Work to be completed —
Please transcribe exactly, and only, the lines of the data below between the line holding "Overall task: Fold" and the line holding "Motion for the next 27", inclusive.

(Saved data entries)
+++++

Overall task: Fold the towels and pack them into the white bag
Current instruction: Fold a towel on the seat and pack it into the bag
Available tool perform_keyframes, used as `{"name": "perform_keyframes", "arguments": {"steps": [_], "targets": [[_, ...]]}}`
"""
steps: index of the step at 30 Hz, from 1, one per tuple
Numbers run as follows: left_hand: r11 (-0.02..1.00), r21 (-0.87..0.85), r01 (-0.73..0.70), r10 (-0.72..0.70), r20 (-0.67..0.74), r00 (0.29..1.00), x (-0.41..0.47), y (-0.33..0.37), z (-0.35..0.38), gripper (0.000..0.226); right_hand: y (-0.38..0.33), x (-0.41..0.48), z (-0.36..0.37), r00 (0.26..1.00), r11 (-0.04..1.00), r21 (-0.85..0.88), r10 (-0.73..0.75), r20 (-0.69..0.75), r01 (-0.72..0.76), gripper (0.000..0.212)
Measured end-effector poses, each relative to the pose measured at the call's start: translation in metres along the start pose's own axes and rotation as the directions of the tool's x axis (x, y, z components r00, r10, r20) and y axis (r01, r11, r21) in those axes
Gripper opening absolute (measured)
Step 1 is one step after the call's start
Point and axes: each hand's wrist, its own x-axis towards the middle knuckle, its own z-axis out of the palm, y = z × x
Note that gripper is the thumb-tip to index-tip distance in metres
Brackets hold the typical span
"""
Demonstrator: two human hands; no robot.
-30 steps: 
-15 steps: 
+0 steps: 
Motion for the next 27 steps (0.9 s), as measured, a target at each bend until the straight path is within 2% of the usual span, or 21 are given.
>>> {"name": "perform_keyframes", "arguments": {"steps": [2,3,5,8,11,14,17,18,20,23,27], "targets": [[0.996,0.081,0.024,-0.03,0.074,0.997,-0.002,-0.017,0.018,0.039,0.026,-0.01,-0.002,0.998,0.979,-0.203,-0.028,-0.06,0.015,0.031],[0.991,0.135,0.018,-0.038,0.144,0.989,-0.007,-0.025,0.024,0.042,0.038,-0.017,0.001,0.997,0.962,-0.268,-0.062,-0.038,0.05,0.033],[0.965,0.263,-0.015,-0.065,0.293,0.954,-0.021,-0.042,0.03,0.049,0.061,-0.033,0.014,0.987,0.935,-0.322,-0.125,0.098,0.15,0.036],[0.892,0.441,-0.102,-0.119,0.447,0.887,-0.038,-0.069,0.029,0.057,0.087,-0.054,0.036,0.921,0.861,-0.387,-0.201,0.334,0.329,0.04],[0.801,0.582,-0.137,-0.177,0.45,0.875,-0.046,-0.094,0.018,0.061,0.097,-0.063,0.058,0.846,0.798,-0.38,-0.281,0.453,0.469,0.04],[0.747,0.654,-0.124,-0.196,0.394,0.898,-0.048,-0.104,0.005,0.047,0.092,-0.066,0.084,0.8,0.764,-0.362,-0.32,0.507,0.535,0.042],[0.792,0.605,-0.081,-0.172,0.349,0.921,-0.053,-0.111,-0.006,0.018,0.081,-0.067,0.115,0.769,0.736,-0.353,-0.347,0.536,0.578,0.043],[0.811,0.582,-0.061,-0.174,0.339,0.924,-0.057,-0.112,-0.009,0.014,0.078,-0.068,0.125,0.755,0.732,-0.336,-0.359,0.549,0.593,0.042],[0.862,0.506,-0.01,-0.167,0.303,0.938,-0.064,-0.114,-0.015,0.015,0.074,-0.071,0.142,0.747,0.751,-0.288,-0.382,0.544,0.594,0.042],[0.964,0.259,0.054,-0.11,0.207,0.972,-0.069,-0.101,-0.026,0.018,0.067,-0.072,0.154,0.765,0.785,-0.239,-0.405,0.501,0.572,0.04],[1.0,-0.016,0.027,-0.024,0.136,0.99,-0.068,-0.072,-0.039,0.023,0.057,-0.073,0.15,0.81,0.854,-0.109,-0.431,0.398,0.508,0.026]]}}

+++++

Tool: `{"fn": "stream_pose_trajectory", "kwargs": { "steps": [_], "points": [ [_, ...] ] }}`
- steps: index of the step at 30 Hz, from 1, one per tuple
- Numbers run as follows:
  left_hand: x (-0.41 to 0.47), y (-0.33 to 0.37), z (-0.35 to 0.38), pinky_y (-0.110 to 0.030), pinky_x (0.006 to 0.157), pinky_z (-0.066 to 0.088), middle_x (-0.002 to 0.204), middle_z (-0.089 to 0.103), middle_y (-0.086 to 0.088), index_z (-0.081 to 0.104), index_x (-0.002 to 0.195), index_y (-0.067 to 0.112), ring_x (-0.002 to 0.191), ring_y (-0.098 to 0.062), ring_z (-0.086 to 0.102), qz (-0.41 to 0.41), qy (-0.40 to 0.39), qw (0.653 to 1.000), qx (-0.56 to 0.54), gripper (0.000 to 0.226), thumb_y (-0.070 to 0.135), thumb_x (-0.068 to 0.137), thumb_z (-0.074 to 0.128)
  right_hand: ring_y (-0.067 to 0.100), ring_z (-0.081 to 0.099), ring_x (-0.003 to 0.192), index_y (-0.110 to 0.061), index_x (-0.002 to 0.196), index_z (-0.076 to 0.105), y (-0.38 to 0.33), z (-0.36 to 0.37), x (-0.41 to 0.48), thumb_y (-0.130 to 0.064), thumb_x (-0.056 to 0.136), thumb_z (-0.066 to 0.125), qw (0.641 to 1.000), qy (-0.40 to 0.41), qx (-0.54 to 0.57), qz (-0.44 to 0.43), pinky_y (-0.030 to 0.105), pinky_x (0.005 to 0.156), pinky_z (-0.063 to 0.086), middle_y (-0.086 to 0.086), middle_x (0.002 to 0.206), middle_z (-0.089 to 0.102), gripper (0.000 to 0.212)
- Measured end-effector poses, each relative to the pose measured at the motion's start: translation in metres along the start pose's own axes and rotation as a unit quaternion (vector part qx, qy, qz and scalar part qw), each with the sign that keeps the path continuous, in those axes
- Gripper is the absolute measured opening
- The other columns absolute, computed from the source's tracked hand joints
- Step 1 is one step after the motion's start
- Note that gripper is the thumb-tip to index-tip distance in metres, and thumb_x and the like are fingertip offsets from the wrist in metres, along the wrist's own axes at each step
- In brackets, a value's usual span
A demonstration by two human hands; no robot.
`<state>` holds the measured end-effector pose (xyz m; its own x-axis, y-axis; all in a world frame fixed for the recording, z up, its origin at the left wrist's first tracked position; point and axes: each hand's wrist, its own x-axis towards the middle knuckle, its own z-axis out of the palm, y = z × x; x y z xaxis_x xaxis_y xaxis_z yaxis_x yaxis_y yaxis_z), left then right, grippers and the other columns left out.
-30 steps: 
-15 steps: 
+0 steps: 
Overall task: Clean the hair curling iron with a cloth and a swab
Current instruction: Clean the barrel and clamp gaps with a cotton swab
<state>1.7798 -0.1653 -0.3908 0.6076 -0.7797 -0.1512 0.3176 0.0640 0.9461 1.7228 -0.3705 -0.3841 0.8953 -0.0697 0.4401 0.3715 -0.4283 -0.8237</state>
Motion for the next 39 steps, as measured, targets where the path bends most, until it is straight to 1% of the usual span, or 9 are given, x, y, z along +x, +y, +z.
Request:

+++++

Result of the exercise —
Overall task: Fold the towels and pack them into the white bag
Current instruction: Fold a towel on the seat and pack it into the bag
Available tool perform_keyframes, used as `{"name": "perform_keyframes", "arguments": {"steps": [_], "targets": [[_, ...]]}}`
"""
steps: index of the step at 30 Hz, from 1, one per tuple
Numbers run as follows: left_hand: r11 (-0.02..1.00), r21 (-0.87..0.85), r01 (-0.73..0.70), r10 (-0.72..0.70), r20 (-0.67..0.74), r00 (0.29..1.00), x (-0.41..0.47), y (-0.33..0.37), z (-0.35..0.38), gripper (0.000..0.226); right_hand: y (-0.38..0.33), x (-0.41..0.48), z (-0.36..0.37), r00 (0.26..1.00), r11 (-0.04..1.00), r21 (-0.85..0.88), r10 (-0.73..0.75), r20 (-0.69..0.75), r01 (-0.72..0.76), gripper (0.000..0.212)
Measured end-effector poses, each relative to the pose measured at the call's start: translation in metres along the start pose's own axes and rotation as the directions of the tool's x axis (x, y, z components r00, r10, r20) and y axis (r01, r11, r21) in those axes
Gripper opening absolute (measured)
Step 1 is one step after the call's start
Point and axes: each hand's wrist, its own x-axis towards the middle knuckle, its own z-axis out of the palm, y = z × x
Note that gripper is the thumb-tip to index-tip distance in metres
Brackets hold the typical span
"""
Demonstrator: two human hands; no robot.
-30 steps: 
-15 steps: 
+0 steps: 
Motion for the next 27 steps (0.9 s), as measured, a target at each bend until the straight path is within 2% of the usual span, or 21 are given.

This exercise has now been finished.